_Problem to work on_
Give the data again exactly as it is written.
+--
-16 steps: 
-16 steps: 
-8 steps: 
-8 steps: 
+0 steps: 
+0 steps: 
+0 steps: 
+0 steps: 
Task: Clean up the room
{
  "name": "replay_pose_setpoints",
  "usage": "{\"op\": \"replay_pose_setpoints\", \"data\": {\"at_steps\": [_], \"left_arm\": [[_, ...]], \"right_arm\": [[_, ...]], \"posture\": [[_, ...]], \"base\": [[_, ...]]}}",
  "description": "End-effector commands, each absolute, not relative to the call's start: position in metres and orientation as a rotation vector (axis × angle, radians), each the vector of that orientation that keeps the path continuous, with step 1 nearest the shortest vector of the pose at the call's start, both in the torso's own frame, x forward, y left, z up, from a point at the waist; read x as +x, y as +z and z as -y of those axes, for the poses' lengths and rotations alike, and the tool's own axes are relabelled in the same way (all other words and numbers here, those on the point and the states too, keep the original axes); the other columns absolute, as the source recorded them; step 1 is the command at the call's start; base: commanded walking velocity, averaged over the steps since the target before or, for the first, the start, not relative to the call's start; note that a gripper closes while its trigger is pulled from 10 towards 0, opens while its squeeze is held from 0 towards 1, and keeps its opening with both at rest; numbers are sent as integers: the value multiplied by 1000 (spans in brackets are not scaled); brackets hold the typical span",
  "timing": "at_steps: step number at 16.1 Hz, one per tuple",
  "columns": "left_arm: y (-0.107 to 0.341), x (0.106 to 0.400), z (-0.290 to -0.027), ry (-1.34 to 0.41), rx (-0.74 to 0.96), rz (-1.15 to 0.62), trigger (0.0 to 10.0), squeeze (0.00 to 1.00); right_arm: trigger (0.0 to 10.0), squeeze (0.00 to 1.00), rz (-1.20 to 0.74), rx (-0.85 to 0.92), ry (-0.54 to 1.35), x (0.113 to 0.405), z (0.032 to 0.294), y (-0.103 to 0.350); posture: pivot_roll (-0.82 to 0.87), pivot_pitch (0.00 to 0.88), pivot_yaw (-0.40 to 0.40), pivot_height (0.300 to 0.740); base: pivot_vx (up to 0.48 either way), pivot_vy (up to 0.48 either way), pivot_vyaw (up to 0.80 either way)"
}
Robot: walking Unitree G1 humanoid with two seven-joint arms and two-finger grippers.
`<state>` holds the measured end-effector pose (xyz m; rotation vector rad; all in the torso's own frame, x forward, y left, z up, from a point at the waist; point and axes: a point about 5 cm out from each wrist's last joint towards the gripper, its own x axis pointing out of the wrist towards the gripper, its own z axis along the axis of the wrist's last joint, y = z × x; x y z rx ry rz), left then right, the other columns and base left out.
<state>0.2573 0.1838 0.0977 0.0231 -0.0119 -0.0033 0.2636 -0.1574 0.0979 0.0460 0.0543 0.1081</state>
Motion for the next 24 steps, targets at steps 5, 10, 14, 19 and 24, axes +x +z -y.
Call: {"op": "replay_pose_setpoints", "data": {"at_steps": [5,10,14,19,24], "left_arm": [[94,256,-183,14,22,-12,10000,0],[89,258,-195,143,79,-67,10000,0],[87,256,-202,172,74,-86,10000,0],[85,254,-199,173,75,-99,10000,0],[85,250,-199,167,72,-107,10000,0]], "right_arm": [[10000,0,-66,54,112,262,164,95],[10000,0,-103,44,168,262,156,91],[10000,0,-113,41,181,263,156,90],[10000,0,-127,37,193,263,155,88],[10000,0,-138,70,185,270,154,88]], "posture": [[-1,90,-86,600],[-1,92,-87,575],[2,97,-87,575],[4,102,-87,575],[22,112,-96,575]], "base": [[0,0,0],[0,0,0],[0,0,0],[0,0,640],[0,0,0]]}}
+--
_Solution to this exercise_
-16 steps: 
-16 steps: 
-8 steps: 
-8 steps: 
+0 steps: 
+0 steps: 
+0 steps: 
+0 steps: 
Task: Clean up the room
{
  "name": "replay_pose_setpoints",
  "usage": "{\"op\": \"replay_pose_setpoints\", \"data\": {\"at_steps\": [_], \"left_arm\": [[_, ...]], \"right_arm\": [[_, ...]], \"posture\": [[_, ...]], \"base\": [[_, ...]]}}",
  "description": "End-effector commands, each absolute, not relative to the call's start: position in metres and orientation as a rotation vector (axis × angle, radians), each the vector of that orientation that keeps the path continuous, with step 1 nearest the shortest vector of the pose at the call's start, both in the torso's own frame, x forward, y left, z up, from a point at the waist; read x as +x, y as +z and z as -y of those axes, for the poses' lengths and rotations alike, and the tool's own axes are relabelled in the same way (all other words and numbers here, those on the point and the states too, keep the original axes); the other columns absolute, as the source recorded them; step 1 is the command at the call's start; base: commanded walking velocity, averaged over the steps since the target before or, for the first, the start, not relative to the call's start; note that a gripper closes while its trigger is pulled from 10 towards 0, opens while its squeeze is held from 0 towards 1, and keeps its opening with both at rest; numbers are sent as integers: the value multiplied by 1000 (spans in brackets are not scaled); brackets hold the typical span",
  "timing": "at_steps: step number at 16.1 Hz, one per tuple",
  "columns": "left_arm: y (-0.107 to 0.341), x (0.106 to 0.400), z (-0.290 to -0.027), ry (-1.34 to 0.41), rx (-0.74 to 0.96), rz (-1.15 to 0.62), trigger (0.0 to 10.0), squeeze (0.00 to 1.00); right_arm: trigger (0.0 to 10.0), squeeze (0.00 to 1.00), rz (-1.20 to 0.74), rx (-0.85 to 0.92), ry (-0.54 to 1.35), x (0.113 to 0.405), z (0.032 to 0.294), y (-0.103 to 0.350); posture: pivot_roll (-0.82 to 0.87), pivot_pitch (0.00 to 0.88), pivot_yaw (-0.40 to 0.40), pivot_height (0.300 to 0.740); base: pivot_vx (up to 0.48 either way), pivot_vy (up to 0.48 either way), pivot_vyaw (up to 0.80 either way)"
}
Robot: walking Unitree G1 humanoid with two seven-joint arms and two-finger grippers.
`<state>` holds the measured end-effector pose (xyz m; rotation vector rad; all in the torso's own frame, x forward, y left, z up, from a point at the waist; point and axes: a point about 5 cm out from each wrist's last joint towards the gripper, its own x axis pointing out of the wrist towards the gripper, its own z axis along the axis of the wrist's last joint, y = z × x; x y z rx ry rz), left then right, the other columns and base left out.
<state>0.2573 0.1838 0.0977 0.0231 -0.0119 -0.0033 0.2636 -0.1574 0.0979 0.0460 0.0543 0.1081</state>
Motion for the next 24 steps, targets at steps 5, 10, 14, 19 and 24, axes +x +z -y.
Call: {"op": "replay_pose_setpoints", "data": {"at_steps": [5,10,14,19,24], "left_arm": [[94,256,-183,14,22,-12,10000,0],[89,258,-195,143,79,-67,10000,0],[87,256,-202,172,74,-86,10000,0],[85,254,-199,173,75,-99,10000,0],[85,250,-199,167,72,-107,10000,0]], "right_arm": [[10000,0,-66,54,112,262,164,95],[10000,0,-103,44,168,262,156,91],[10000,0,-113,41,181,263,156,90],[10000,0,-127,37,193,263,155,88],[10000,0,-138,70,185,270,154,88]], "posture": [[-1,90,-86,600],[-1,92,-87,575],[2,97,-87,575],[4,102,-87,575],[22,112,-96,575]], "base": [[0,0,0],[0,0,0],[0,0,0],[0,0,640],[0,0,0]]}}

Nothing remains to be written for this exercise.